Forum Moderators: phranque
I have a server, let's pretend it is www.myserver.com . I need to have a directory called /downloads that will contain a bunch of subdirectories, loaded with mp3s in it. I want to deny direct access to /downloads and everything in it (files and and folders) except if it is called directly from one of the wepages hosted on www.myserver.com
Ex.: www.myserver.com/myBestSong.mp3 isn't accessible by typing the adress directly in the browser, MediaPlayer or other download software but
<a href="www.myserver.com/downloads/myBestSong.mp3">Listen to my song</a> is accessible only if the link is included in files on my www.myserver.com server.
Is there a way to do this? Maybe the solution i'm searching for concerns a combination of CHMOD w/ .htaccess ... I'm lost here...
Thanks a lot!
So it seems perhaps that:
deny from all
allow from [certain condition]
allow from [certain condition]
allow from [certain condition]
...is be better than blocking specific users.
The key is in the wording in the forst post, "called directly from one of the wepages hosted on www.myserver.com"; This implies referrer-based access control.

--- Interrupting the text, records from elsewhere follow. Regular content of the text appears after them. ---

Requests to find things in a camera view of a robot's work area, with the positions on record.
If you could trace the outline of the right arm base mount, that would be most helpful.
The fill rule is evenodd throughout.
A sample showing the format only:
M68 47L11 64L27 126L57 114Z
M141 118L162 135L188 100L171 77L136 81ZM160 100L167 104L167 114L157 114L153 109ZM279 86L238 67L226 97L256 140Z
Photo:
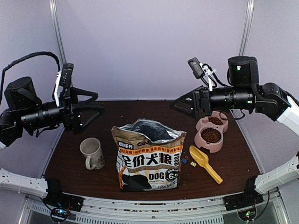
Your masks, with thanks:
M236 210L238 217L245 222L257 218L257 204L263 202L263 195L258 193L239 193L223 198L226 211Z

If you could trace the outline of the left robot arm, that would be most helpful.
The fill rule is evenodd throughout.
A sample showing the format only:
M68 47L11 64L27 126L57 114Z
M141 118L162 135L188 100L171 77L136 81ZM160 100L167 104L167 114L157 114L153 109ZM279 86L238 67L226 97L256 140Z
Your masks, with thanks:
M4 91L8 104L0 115L0 148L9 147L22 137L23 131L39 136L43 131L52 130L61 124L66 131L74 134L83 132L90 124L105 113L105 108L95 105L98 94L75 88L67 81L60 94L54 94L54 101L42 103L36 95L30 77L22 77L10 83ZM32 178L0 170L0 186L49 199L57 207L67 203L67 196L62 193L60 181L54 178Z

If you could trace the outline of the yellow plastic scoop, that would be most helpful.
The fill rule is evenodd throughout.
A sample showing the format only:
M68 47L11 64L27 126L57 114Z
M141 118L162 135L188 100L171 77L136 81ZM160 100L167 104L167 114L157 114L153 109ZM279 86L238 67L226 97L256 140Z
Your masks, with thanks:
M216 181L217 184L221 184L223 182L223 179L209 164L209 157L207 156L207 154L205 154L195 146L189 147L189 153L191 157L198 163L198 165L204 168L206 172Z

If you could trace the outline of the dog food bag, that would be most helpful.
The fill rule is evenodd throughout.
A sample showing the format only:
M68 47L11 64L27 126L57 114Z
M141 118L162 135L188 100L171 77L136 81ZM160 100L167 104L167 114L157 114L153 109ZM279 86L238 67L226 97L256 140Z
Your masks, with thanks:
M116 169L123 192L175 189L186 132L149 119L112 127Z

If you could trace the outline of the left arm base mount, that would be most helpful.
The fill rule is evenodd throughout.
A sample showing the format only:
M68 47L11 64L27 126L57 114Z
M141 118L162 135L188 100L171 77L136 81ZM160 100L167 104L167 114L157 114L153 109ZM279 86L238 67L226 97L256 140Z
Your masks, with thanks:
M50 218L55 223L66 221L72 211L80 212L83 206L84 199L79 196L68 194L47 195L45 198L40 198L42 203L50 210Z

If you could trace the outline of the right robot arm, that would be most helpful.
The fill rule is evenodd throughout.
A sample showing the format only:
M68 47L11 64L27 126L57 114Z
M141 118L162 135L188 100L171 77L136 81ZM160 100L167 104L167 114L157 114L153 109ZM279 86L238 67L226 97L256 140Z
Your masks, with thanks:
M188 61L194 76L203 78L203 65L196 57ZM249 114L255 110L273 121L288 127L299 136L299 102L287 91L275 83L259 85L259 71L257 59L253 56L234 56L228 59L227 79L230 86L209 90L200 86L187 94L175 99L170 108L197 119L199 112L212 115L214 110L230 109L248 110ZM187 109L179 103L188 105ZM240 203L251 205L257 194L267 191L299 178L299 152L288 162L276 169L247 180L244 192L240 194Z

And referrer-based access control doesn't work if no referrer is provided, and media players do not generally provide any HTTP_REFERER header...

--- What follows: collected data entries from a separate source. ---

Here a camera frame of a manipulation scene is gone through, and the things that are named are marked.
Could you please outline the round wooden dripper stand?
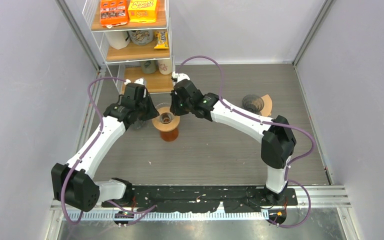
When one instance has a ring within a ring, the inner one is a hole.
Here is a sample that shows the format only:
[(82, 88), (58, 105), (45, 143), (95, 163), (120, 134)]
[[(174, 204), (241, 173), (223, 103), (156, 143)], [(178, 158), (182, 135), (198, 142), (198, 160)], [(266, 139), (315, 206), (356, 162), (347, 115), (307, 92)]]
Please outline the round wooden dripper stand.
[(180, 117), (174, 115), (168, 108), (160, 109), (160, 115), (151, 120), (153, 126), (160, 132), (174, 131), (180, 123)]

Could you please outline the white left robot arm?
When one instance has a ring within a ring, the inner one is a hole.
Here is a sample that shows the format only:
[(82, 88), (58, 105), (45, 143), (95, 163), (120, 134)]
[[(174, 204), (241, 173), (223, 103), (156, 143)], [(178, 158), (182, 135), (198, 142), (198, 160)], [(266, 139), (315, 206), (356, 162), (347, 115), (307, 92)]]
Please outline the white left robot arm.
[(158, 117), (144, 79), (124, 85), (124, 93), (103, 113), (97, 129), (66, 164), (51, 169), (54, 198), (78, 210), (89, 212), (97, 203), (115, 200), (121, 207), (133, 202), (131, 184), (120, 178), (94, 181), (95, 173), (112, 145), (131, 125)]

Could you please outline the amber glass jar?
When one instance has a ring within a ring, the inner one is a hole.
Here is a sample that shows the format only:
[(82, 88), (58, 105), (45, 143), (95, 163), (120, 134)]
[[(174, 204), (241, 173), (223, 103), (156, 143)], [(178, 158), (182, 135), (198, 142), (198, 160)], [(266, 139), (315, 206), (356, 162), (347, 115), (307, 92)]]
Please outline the amber glass jar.
[(175, 141), (179, 136), (179, 130), (176, 128), (171, 131), (160, 131), (160, 137), (165, 142), (173, 142)]

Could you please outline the clear glass dripper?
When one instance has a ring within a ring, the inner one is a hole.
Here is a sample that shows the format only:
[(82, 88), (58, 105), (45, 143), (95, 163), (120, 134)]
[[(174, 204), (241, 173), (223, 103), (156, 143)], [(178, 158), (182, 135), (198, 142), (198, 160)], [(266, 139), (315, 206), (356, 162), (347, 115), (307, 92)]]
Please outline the clear glass dripper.
[(170, 111), (170, 107), (171, 104), (168, 102), (158, 104), (155, 108), (158, 111), (159, 116), (154, 119), (154, 122), (164, 125), (171, 123), (175, 119), (175, 116)]

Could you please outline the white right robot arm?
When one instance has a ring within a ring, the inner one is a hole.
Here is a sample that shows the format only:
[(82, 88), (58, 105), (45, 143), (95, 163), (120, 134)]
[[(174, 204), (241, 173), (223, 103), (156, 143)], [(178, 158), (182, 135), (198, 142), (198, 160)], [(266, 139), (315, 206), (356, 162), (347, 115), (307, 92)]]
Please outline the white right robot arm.
[(189, 113), (199, 119), (232, 127), (261, 145), (260, 156), (267, 165), (264, 198), (279, 205), (286, 197), (287, 165), (296, 146), (296, 138), (283, 116), (264, 117), (241, 109), (214, 93), (202, 94), (188, 78), (173, 78), (170, 111), (176, 116)]

If you deny access unless the referrer is your own server, it fails because no referrer is provided, and therefore the blank value won't match your own hostname.
If you try to allow blank referrers to correct that problem, then since almost all referrers will be blank due to the fact that few media players send that header, the result is that almost everyone is allowed access, and the code doesn't accomplish anything.

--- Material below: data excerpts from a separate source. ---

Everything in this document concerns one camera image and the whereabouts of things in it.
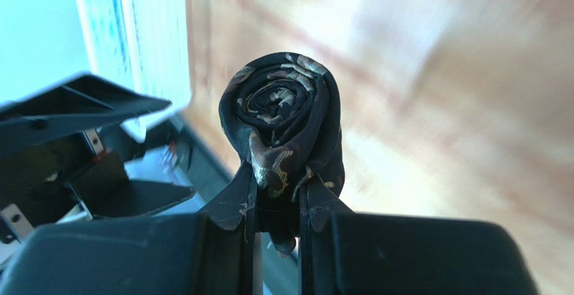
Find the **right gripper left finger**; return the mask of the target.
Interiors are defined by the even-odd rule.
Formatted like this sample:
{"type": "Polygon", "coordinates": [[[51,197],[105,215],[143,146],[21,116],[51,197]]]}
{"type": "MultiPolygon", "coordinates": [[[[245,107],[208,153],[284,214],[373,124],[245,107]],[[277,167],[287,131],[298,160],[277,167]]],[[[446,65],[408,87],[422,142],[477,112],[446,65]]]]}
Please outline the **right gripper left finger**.
{"type": "Polygon", "coordinates": [[[256,294],[257,184],[244,163],[192,214],[74,222],[31,234],[2,294],[256,294]]]}

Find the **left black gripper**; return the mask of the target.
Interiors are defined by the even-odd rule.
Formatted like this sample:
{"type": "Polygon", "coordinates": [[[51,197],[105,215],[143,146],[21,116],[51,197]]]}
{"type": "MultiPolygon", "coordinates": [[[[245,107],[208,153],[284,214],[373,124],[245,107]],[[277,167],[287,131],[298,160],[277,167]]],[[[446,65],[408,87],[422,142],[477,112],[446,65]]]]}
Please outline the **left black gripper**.
{"type": "Polygon", "coordinates": [[[192,187],[130,179],[124,162],[134,159],[135,141],[109,125],[170,105],[84,73],[2,107],[1,240],[22,239],[76,205],[106,220],[152,216],[191,199],[192,187]]]}

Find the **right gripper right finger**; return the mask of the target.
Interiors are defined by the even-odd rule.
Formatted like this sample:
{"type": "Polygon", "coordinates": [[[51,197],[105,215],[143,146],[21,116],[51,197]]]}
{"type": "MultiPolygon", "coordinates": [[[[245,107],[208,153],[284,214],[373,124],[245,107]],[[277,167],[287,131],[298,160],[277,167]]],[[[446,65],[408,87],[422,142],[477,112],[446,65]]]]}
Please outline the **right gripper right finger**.
{"type": "Polygon", "coordinates": [[[356,213],[319,178],[298,198],[301,294],[538,293],[496,224],[356,213]]]}

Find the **black floral patterned tie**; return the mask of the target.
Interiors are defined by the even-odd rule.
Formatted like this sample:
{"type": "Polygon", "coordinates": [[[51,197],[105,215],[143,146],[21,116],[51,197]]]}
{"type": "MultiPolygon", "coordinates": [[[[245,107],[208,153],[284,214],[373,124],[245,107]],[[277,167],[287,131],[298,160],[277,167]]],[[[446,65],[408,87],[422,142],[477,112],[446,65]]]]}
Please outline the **black floral patterned tie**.
{"type": "Polygon", "coordinates": [[[233,75],[219,115],[227,139],[252,170],[261,231],[286,257],[299,235],[295,207],[300,188],[315,177],[334,195],[344,188],[336,80],[310,57],[272,53],[233,75]]]}

There are various alternative approaches: One is to dynamically rename the published URLs (say based on day-of-week/time-of-day), and then use mod_rewrite to dynamically re-connect the dynamic URLs with the actual server filepaths.
Another is to use a script to read and send the mp3 files to the client. Before doing this, the script can check for a short-expiry-time cookie that is set by the visitor actually viewing one of your own pages. If the request is made based on a hotlink on a third-party site, then the cookie won't be set so the cookie check will fail, and you can then provide alternative content, such as a voice message that says, "The site you are visiting has effectively taken our content, and is representing it as their own. To hear this tune, please visit our site at www.example.com. Again that's www.example.com. Thank you."
Jim
So forcing the user agent to provide specific referer=mysite.com headers will block all media players (and browsers that don't control their referer headers properly), and all traffic coming from outside mysite.com, which is what I think RH is trying to do. Or am I really lost?